A possível doação de um Boeing 747-8 da família real do Catar ao governo dos Estados Unidos, para uso exclusivo do presidente Donald Trump como novo Air Force One, está gerando polêmica e acendendo alertas sobre questões éticas. A informação foi divulgada originalmente pela ABC News e confirmada por The New York Times, com base em fontes oficiais ligadas ao Departamento de Defesa.
De acordo com um alto funcionário com conhecimento direto do processo, a aeronave será reformada para atender aos padrões de segurança exigidos para o transporte presidencial e, posteriormente, doada à biblioteca presidencial de Trump. A operação representa um dos maiores presentes estrangeiros já recebidos por um presidente norte-americano — um Boeing novo do modelo 747-8 custa cerca de US$ 400 milhões no mercado comercial.

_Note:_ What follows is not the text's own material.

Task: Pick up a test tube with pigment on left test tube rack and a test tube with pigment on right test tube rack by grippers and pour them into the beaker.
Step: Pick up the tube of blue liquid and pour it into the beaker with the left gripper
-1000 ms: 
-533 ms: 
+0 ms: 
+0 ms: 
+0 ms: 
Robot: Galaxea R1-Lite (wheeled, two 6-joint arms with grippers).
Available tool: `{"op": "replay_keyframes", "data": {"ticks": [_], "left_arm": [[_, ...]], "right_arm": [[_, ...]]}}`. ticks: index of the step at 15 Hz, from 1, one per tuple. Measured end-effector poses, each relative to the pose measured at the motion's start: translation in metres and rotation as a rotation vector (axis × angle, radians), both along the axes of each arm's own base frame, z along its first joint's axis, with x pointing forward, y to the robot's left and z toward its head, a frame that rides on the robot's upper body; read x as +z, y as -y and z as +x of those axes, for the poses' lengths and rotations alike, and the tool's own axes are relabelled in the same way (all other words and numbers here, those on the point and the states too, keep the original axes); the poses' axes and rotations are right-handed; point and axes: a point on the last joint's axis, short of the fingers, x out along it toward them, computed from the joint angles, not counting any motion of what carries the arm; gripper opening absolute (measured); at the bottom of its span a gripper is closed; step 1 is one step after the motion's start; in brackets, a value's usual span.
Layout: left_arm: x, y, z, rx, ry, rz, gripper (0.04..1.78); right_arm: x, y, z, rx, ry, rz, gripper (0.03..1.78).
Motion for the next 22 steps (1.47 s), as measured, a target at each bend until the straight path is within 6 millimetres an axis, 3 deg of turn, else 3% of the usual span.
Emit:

O plano inclui a adaptação do jato por meio de um contrato com a empresa L3Harris, no Texas, e prevê que a aeronave esteja pronta até o fim do ano. No entanto, ainda não há um acordo firmado entre a Força Aérea dos EUA e a empresa para realizar as modificações, segundo informou um oficial do Pentágono. “Estamos falando de anos, não meses”, afirmou o funcionário, sob condição de anonimato, ao abordar o tempo necessário para concluir o processo.
A aeronave em questão — que tem pouco mais de uma década de uso — foi examinada por Trump em fevereiro, quando estava estacionada no Aeroporto Internacional de Palm Beach, na Flórida. O atual jato de Trump, um Boeing 757 dos anos 1990, contrasta com o modelo mais novo e sofisticado oferecido pelos catarianos, o que torna a oferta ainda mais atrativa ao ex-presidente.
O caso levanta dúvidas legais e éticas, especialmente pela possibilidade de uso pessoal da aeronave após o fim do mandato, ainda que ela esteja sob custódia de sua biblioteca presidencial. A Constituição dos EUA proíbe que presidentes aceitem “emolumentos” de governos estrangeiros, salvo com autorização do Congresso. Segundo uma das fontes, a proposta inicial previa que a aeronave fosse doada diretamente à biblioteca de Trump e que ele pudesse utilizá-la desde já — o que foi considerado inconstitucional. A versão atual foi aprovada por advogados do governo, que afirmam que ela não infringe a cláusula de emolumentos.
Ainda assim, especialistas apontam o ineditismo da situação: na biblioteca presidencial de Ronald Reagan, por exemplo, o Air Force One foi preservado como peça de museu, sem uso privado posterior. A eventual utilização da aeronave por Trump após o mandato estabelece um novo e controverso precedente.
Até o momento, a Casa Branca não respondeu aos pedidos de comentário sobre o caso.